Data section start

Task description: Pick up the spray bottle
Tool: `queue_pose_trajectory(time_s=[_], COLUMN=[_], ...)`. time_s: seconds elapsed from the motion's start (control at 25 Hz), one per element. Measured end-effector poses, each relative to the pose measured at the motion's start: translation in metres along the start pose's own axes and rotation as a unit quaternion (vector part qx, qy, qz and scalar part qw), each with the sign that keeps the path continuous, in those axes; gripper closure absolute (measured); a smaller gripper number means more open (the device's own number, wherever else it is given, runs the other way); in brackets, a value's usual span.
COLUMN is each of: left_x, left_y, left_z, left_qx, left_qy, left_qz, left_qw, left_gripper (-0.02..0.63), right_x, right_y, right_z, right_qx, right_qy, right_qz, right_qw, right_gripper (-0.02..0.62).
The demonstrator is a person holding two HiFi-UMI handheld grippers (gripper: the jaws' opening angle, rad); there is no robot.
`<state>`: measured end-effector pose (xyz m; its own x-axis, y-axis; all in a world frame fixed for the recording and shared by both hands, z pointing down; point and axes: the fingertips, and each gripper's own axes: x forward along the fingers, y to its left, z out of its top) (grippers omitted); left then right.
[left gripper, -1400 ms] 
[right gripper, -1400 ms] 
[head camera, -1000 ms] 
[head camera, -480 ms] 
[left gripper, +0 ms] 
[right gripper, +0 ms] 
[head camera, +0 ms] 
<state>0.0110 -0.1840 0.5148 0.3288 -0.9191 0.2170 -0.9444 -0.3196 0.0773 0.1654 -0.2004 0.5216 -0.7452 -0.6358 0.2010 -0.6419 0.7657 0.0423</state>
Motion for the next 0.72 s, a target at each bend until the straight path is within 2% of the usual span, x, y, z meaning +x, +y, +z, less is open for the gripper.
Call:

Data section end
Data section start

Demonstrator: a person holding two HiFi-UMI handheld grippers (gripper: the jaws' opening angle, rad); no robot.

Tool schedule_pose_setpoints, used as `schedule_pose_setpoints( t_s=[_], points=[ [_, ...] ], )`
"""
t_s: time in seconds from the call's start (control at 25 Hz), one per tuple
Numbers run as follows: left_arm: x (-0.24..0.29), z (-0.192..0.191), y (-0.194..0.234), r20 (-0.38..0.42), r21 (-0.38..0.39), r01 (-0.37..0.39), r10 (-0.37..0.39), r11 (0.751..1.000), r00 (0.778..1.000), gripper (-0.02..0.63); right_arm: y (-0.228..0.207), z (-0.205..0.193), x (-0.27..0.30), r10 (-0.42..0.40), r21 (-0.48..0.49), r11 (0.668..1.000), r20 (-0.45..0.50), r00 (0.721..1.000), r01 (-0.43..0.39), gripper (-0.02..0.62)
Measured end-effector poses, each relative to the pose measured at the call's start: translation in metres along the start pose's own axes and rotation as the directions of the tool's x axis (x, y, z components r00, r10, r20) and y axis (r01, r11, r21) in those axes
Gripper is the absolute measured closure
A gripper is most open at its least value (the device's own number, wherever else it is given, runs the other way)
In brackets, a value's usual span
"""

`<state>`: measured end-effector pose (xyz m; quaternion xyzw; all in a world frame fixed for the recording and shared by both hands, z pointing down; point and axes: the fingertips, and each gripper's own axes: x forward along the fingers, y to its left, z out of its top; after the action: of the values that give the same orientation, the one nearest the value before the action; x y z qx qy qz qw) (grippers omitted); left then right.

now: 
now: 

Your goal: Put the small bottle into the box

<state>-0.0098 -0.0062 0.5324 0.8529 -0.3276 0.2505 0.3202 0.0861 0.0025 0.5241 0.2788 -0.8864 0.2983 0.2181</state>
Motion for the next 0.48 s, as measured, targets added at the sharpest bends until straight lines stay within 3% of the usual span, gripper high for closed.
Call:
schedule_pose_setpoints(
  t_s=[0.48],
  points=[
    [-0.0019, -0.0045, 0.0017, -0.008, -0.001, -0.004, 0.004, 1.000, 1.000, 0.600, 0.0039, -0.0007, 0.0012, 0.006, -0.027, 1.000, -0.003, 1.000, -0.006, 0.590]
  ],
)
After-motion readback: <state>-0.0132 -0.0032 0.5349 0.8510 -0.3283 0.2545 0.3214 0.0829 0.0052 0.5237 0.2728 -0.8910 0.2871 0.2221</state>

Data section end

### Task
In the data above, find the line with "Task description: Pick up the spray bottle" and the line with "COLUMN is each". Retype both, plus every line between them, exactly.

### Result of the task
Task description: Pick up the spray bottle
Tool: `queue_pose_trajectory(time_s=[_], COLUMN=[_], ...)`. time_s: seconds elapsed from the motion's start (control at 25 Hz), one per element. Measured end-effector poses, each relative to the pose measured at the motion's start: translation in metres along the start pose's own axes and rotation as a unit quaternion (vector part qx, qy, qz and scalar part qw), each with the sign that keeps the path continuous, in those axes; gripper closure absolute (measured); a smaller gripper number means more open (the device's own number, wherever else it is given, runs the other way); in brackets, a value's usual span.
COLUMN is each of: left_x, left_y, left_z, left_qx, left_qy, left_qz, left_qw, left_gripper (-0.02..0.63), right_x, right_y, right_z, right_qx, right_qy, right_qz, right_qw, right_gripper (-0.02..0.62).

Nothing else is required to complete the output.